WHAT IS BEING ASKED> Make an exact reproduction of all the data.

COLLECTED DATA>
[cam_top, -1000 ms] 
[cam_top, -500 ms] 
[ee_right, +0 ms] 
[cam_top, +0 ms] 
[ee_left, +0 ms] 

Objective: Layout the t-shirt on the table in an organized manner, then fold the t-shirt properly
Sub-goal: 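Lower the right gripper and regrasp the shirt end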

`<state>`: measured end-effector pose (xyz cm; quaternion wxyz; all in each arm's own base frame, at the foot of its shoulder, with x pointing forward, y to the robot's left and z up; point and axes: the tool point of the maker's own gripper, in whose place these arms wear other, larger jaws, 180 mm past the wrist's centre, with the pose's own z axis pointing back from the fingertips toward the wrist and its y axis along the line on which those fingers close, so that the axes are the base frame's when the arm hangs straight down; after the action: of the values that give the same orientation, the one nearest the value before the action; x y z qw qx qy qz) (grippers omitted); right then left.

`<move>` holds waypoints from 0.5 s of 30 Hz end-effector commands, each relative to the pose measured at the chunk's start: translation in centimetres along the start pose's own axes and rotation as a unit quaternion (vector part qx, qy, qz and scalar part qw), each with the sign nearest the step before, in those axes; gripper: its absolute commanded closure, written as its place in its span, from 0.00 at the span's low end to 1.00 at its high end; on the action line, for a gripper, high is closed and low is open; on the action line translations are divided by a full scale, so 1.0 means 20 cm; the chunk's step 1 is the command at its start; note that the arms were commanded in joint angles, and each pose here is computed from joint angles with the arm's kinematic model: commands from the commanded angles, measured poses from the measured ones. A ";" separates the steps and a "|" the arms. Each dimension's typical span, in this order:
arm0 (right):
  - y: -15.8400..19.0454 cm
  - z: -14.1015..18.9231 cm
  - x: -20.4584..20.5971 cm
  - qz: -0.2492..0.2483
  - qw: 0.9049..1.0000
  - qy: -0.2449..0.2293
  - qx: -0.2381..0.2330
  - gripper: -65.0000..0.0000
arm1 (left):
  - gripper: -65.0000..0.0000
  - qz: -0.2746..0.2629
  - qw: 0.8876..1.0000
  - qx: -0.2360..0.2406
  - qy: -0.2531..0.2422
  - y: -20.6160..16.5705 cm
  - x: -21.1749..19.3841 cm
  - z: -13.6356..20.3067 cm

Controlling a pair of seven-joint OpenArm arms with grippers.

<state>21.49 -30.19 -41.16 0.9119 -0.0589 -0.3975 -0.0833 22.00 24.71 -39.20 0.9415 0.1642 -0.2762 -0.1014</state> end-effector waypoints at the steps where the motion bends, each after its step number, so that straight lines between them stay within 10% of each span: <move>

SOLUTION BELOW>
[cam_top, -1000 ms] 
[cam_top, -500 ms] 
[ee_right, +0 ms] 
[cam_top, +0 ms] 
[ee_left, +0 ms] 

Objective: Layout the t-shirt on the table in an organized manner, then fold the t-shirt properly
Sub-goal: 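Lower the right gripper and regrasp the shirt end
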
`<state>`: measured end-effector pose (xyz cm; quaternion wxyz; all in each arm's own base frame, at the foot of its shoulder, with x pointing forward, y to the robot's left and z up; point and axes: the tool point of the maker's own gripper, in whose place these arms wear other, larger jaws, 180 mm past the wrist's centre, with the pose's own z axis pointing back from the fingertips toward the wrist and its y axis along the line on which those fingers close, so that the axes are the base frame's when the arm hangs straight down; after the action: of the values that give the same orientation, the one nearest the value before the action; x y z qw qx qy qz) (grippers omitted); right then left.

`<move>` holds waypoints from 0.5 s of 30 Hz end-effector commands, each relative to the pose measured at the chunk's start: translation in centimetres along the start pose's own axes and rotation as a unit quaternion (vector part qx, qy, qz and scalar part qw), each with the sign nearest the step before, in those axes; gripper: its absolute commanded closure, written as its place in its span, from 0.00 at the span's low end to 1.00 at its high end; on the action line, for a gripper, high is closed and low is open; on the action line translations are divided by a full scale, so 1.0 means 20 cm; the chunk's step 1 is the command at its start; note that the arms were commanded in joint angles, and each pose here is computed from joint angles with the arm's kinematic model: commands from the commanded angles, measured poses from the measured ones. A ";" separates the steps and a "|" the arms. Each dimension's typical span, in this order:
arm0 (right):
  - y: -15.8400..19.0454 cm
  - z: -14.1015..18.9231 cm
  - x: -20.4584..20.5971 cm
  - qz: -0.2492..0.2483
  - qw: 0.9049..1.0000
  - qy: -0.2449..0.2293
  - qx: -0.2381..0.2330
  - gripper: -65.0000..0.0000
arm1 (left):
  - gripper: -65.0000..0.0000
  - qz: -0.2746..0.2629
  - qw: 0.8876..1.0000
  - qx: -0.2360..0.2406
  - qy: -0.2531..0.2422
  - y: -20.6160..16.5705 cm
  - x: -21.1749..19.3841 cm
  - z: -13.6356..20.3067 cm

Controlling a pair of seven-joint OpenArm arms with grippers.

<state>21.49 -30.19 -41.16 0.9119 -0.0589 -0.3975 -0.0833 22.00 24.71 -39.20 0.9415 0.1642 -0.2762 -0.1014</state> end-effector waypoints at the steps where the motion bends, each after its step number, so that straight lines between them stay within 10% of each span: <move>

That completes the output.